= REQUIRED ACTION =
Output only these lines, set down exactly: the one containing "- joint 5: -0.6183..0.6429" and each line after it through the end of the records.

[Stored data]
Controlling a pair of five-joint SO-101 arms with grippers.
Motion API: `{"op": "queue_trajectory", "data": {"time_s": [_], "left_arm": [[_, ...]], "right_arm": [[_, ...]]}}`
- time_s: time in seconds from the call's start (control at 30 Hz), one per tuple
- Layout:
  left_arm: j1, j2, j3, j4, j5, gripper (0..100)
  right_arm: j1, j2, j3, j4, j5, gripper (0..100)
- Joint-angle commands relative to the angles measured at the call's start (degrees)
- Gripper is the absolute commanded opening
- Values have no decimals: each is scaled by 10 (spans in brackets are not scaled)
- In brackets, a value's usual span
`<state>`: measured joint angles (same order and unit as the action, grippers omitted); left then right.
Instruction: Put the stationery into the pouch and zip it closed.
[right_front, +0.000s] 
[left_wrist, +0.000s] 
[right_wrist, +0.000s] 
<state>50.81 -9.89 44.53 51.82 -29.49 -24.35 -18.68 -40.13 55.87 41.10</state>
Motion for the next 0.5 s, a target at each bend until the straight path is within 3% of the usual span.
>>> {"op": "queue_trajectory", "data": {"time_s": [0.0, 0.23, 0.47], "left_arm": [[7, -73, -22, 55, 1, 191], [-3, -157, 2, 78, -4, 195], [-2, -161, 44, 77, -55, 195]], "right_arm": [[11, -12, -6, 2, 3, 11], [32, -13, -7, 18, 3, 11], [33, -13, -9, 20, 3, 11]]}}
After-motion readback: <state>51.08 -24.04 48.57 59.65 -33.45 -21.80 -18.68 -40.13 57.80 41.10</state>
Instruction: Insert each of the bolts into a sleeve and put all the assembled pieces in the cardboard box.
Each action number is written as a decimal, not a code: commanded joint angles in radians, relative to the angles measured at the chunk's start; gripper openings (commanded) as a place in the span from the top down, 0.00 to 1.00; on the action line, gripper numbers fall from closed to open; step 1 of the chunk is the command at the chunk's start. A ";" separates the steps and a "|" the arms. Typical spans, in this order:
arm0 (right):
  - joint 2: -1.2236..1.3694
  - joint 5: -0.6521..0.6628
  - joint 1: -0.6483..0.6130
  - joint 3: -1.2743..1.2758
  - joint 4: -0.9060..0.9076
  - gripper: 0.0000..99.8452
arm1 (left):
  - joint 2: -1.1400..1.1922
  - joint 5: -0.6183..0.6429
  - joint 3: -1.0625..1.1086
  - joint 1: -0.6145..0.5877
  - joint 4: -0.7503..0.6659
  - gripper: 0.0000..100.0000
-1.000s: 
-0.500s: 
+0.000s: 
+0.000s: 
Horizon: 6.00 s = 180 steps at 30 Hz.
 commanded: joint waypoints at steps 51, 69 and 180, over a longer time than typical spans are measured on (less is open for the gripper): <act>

= ANSWER =
  - joint 5: -0.6183..0.6429
  - joint 3: -1.0625..1.1086
  - joint 1: -0.6145..0.5877
  - joint 4: -0.7503..0.6659
  - gripper: 0.0000..100.0000
-1.000s: 
-0.500s: 
+0.000s: 
+0.000s: 
Horizon: 6.00 s = 180 steps at 30 Hz.
 commanded: joint waypoints at steps 51, 69 and 180, over a longer time than typical spans are measured on (less is open for the gripper): <act>

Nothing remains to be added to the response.